> _WHAT TO WORK ON_
Select from the records below every line that has the word "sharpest" in it.
----------
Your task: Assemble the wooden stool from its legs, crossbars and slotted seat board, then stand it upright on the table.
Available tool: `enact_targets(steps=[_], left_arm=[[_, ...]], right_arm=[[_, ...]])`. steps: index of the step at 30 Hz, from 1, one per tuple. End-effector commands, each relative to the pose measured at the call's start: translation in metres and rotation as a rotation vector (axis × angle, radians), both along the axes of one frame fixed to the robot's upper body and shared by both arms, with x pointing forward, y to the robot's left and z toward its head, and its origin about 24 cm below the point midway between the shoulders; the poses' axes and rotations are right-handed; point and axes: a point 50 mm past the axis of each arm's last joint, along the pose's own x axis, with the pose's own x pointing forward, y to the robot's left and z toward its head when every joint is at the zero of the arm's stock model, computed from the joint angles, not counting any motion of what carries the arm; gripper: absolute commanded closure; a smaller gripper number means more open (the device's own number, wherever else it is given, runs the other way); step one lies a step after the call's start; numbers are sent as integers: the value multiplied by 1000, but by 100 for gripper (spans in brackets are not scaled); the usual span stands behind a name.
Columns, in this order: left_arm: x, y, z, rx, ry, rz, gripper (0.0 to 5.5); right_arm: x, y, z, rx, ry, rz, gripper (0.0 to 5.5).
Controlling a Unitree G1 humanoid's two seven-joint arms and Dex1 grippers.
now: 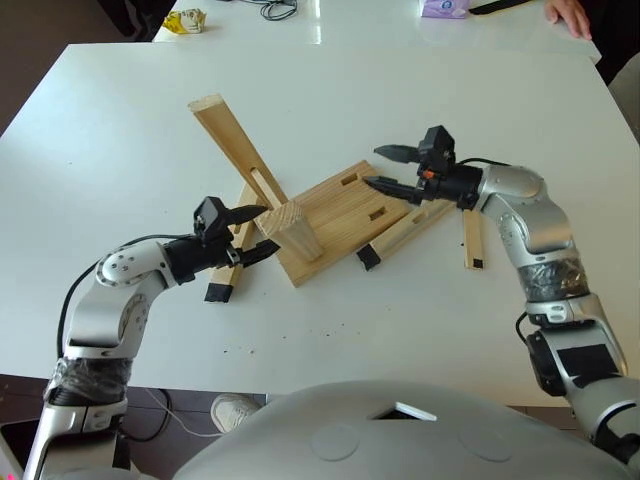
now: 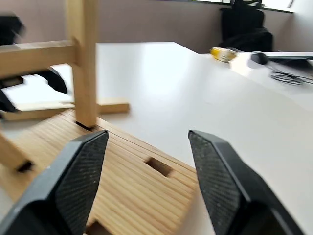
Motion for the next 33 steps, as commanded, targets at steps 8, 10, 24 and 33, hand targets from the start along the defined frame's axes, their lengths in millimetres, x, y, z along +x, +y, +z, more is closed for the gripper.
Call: enact_targets(steps=[8, 10, 24, 33], left_arm=[[-36, -23, -5, 18, 91, -52, 159], [-31, -26, -12, 56, 103, -50, 159], [-8, -18, -41, 322, 127, -51, 159], [0, -3, -36, 355, 102, -39, 159]], right_arm=[[13, 2, -43, -277, -60, -42, 247], [11, 2, -47, -330, -55, -4, 247], [-25, 8, -50, -509, -46, 378, 247], [-46, 5, -52, -548, -13, 467, 247]])
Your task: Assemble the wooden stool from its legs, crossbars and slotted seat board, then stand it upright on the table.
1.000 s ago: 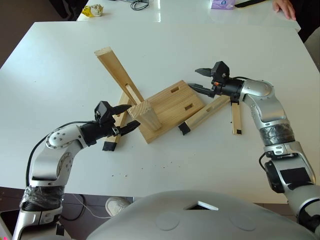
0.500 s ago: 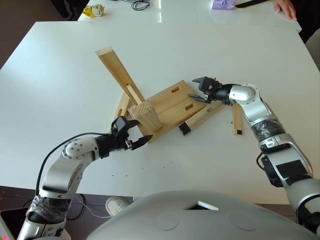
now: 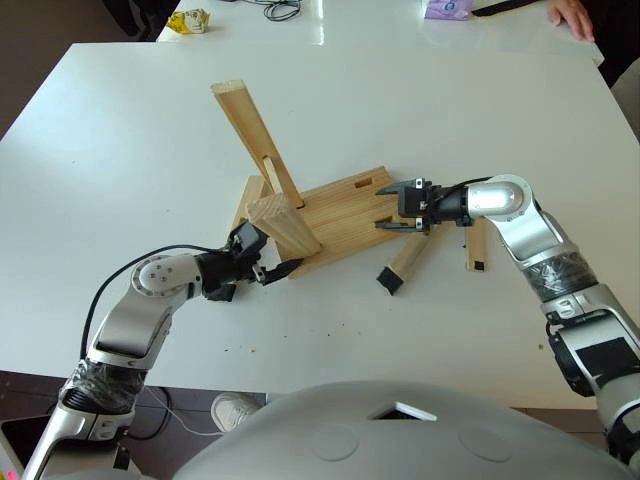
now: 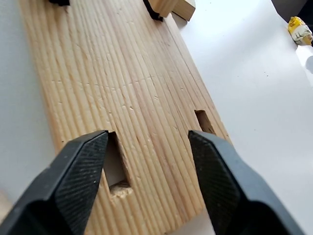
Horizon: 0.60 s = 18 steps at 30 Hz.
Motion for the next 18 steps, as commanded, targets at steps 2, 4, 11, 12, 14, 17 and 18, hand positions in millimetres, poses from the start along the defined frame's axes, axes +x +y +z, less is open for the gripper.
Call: enact_targets(steps=[2, 4, 11, 12, 14, 17, 18], left_arm=[[0, 22, -11, 128, 51, 58, 159], [5, 22, -11, 131, 38, 61, 159], [27, 20, -18, 156, -7, 64, 159], [29, 20, -18, 157, -12, 71, 159], [34, 22, -19, 162, -22, 80, 159], [41, 27, -19, 174, -41, 102, 159], [44, 27, -19, 177, -47, 108, 159]], right_arm=[[-20, -4, -22, -99, 114, 58, 247], [-21, 0, -19, -93, 112, 78, 247], [-26, 12, -10, -67, 111, 138, 247], [-28, 12, -10, -69, 116, 149, 247], [-33, 13, -11, -70, 130, 162, 247], [-42, 17, -15, -65, 151, 188, 247], [-44, 19, -16, -59, 154, 191, 247]])
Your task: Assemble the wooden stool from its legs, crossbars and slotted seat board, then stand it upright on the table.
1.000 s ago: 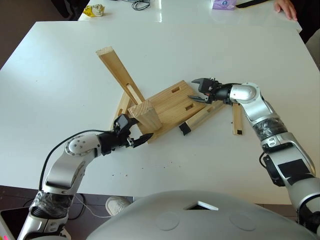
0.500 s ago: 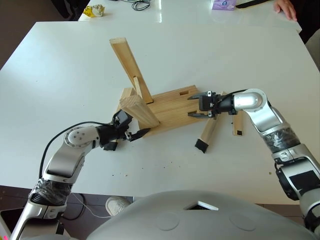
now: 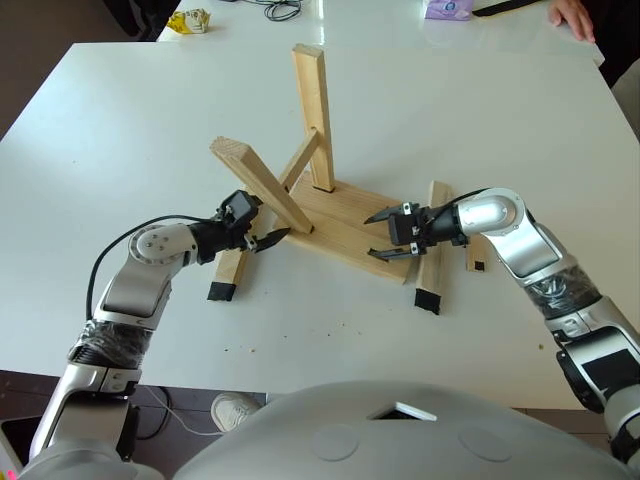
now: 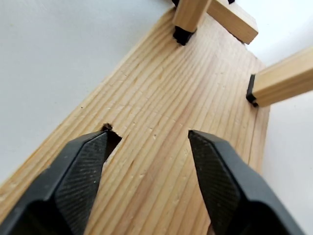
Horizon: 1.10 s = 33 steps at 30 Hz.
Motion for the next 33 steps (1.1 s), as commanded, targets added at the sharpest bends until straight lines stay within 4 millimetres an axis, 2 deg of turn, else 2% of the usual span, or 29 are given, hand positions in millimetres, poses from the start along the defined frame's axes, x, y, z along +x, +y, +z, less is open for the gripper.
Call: enact_targets(steps=[1, 16, 20, 23, 27, 32, 33], left_arm=[[4, 14, -21, 98, 68, 80, 159], [55, -21, -27, 81, -10, 39, 159], [62, -27, -26, 62, -28, 45, 159], [68, -24, -20, 45, -70, 83, 159], [66, -3, 4, -10, -152, 180, 159], [32, 31, 34, 24, -208, 260, 159], [19, 38, 43, 40, -201, 274, 159]], right_arm=[[-17, 5, -16, -32, 79, 41, 247], [-18, 44, -17, 60, 66, 46, 247], [-11, 53, -18, 93, 43, -5, 247], [-3, 57, -7, 180, 45, -97, 247], [3, 46, 26, 321, 40, -233, 247], [-12, 12, 54, 349, 25, -320, 247], [-15, -3, 55, 305, -2, -353, 247]])
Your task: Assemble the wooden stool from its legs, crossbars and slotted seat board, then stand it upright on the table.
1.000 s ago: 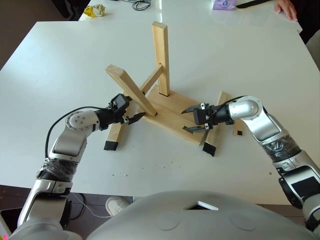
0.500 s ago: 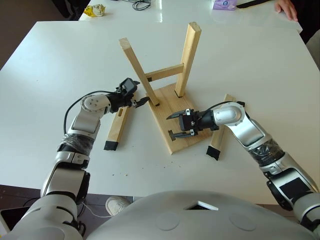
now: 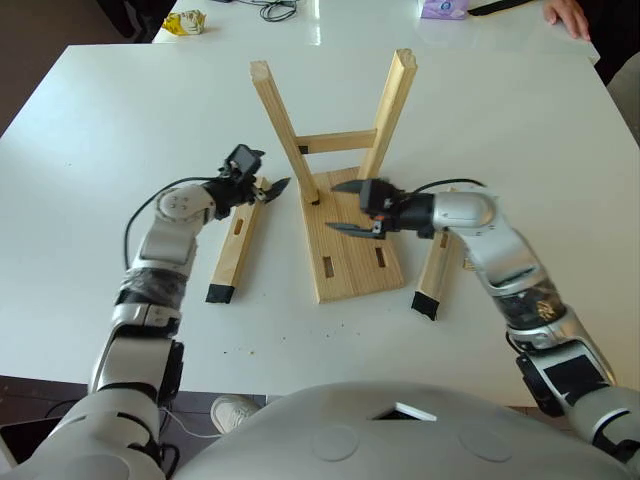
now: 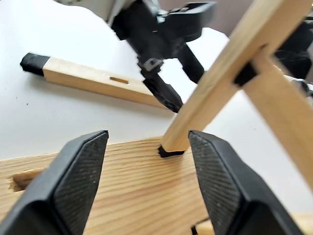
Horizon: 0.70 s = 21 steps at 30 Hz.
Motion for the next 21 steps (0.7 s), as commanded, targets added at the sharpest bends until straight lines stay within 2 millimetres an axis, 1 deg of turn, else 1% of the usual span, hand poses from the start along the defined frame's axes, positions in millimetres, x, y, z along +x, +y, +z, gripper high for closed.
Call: enact_targets(steps=[1, 3, 4, 6, 9, 13, 17, 21], left_arm=[[-41, 26, 29, 60, 11, 60, 159], [-66, 23, 35, 86, 76, 15, 159], [-80, 19, 34, 112, 121, -42, 159], [-99, 10, 32, 146, 195, -132, 159], [-106, -1, 33, 177, 231, -218, 159], [-119, -15, 28, 263, 262, -334, 159], [-120, -30, 19, 274, 254, -364, 159], [-121, -40, 4, 297, 249, -384, 159]], right_arm=[[-14, -43, 7, -110, -16, -105, 247], [-15, -61, 1, -213, -44, -154, 247], [-13, -67, -4, -246, -43, -180, 247], [-11, -73, -14, -288, -39, -212, 247], [-12, -75, -21, -316, -34, -230, 247], [-15, -80, -29, -398, -43, -185, 247], [-21, -78, -39, -452, -32, -109, 247], [-29, -72, -41, -448, -17, -45, 247]])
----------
> _RESULT OF THIS EXERCISE_
Motion for the next 33 steps (1.1 s), as commanded, targets added at the sharpest bends until straight lines stay within 4 millimetres an axis, 2 deg of turn, else 2% of the usual span, or 29 are given, hand positions in millimetres, poses from the start along the defined frame's axes, x, y, z along +x, +y, +z, less is open for the gripper.
Motion for the next 21 steps (0.7 s), as commanded, targets added at the sharpest bends until straight lines stay within 2 millimetres an axis, 1 deg of turn, else 1% of the usual span, hand poses from the start along the defined frame's axes, positions in millimetres, x, y, z along +x, +y, +z, gripper high for closed.

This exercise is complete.